而事實上,很快就被證明,秦耕說的是對的,病人病情加重,一定是發生了梗塞。
但是,其他人并不認輸,因為病情加重也是他們預測到了的。
腦溢血病人的走向本來有幾種可能。
至于腦出血病人的血腫穿刺,秦耕苦笑著搖了搖頭,近期想都別想!
所以,秦耕現在能做的就是推廣極化液。
三個病人,第2天就死了一個,看著尸體推出去,秦耕嘆了口氣!
到了第4天,又死了一個。
秦耕的心情很不好,回到家里還悶悶不樂。
徐江月已經炒好了菜,一碗紅燒肉,一碗麻婆豆腐,一個佛手瓜,一盆水煮苦菜。
平常,秦耕一定會大聲贊揚,“好吃!”
但今天,一臉的不高興。
“怎么啦,是我得罪你了嗎?”徐江月關切地問。
“與你無關。
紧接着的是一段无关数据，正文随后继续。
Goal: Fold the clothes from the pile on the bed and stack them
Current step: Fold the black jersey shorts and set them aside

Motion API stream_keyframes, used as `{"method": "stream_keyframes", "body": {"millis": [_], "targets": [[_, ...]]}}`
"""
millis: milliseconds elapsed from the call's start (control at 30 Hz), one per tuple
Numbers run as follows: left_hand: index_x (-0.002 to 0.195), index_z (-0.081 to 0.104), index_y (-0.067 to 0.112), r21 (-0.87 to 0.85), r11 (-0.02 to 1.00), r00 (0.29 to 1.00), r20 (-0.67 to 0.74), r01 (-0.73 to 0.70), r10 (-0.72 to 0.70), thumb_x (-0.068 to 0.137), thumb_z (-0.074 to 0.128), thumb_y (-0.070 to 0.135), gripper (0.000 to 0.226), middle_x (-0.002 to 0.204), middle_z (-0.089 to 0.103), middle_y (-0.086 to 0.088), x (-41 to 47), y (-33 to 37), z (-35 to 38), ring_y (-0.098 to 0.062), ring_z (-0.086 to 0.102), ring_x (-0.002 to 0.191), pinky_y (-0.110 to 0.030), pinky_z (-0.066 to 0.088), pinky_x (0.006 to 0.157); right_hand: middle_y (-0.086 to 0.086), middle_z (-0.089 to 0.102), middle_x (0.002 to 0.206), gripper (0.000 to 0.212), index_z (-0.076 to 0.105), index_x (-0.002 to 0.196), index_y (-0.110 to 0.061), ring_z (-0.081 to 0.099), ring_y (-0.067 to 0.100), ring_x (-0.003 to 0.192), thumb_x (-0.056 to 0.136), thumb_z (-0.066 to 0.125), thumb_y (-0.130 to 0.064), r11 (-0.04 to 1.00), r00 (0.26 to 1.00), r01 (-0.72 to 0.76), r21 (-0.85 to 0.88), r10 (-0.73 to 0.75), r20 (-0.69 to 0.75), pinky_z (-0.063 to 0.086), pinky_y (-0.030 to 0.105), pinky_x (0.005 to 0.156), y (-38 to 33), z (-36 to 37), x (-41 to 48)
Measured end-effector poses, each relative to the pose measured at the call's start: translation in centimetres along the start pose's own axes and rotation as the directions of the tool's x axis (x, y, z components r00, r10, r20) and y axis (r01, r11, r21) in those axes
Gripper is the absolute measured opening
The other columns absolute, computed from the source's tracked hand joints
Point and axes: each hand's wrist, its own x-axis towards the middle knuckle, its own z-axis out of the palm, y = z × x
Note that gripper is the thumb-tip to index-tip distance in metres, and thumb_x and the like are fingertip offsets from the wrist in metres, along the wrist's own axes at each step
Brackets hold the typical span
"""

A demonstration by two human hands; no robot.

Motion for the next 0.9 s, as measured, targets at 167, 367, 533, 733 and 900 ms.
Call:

”秦耕笑了笑。
“工作不順心?”徐江月說。
“是,早知道這樣,我們就留在勐養不來了。”
秦耕肚子餓了,準備吃飯。
“來都來了,你就靜下心來吧。再說也回不去了。”
徐江月趕緊給秦耕裝米飯。
“茜茜呢?”秦耕問。
“在睡覺。”徐江月把飯碗放在秦耕面前。
“我想簡單了,沒想到會這樣復雜,這個白璐,不離開,我就可能苦海無邊了。”
秦耕邊吃邊說。
“醫院怎么安排一個這樣壞的主任呢。”徐江月氣憤地說。
秦耕笑了笑,“白璐不壞,他也不是故意為難我,而是我們之間差距太大了。”
“他不是教授嗎?教授水平怎么這么差?”
“不是他水平差,而是這個時代水平就這樣。”
“沒聽懂,你難道不是這個時代的知識?”
沒法談下去了。
兩口子認真吃飯。
過去,在勐養醫院的時候,秦耕每天早晨都滿懷激情去上班,現在,秦耕站在科室門口,停了3分鐘才鼓起勇氣走進去。
又送進來了一個腦出血病人。
秦耕認真檢查了體征,“左側基底節出血,破入腦室,出血量大約100ml。”
秦耕根據經驗,“如果做血腫穿刺抽血,效果會很不錯的。”
他這是對王鑫富說的。
白璐聽到了,“想都別想!你怎么知道哪里出血?就算你推斷出來了,你穿刺怎么定位?”
確實,他的疑問很專業,70年是不可能解決的臨床問題。
但是,秦耕能解決,他腦子里2000例腦出血病人的影像學圖片就是他解決問題的鑰匙。
“我能!”秦耕沒謙虛。
“你能?憑你口說無憑?”白璐有些不高興。
“我確實能!在勐養醫院,我穿刺了幾十例。”秦耕說。
“都成功了?”
“都成功了。僅僅3個病人因再出血死亡。”
“不可能!”
確實,常識告訴他,真不可能。
“但是,我確實做到了。”秦耕堅定地說。
沒有繼續爭論下去,再爭論就會傷感情。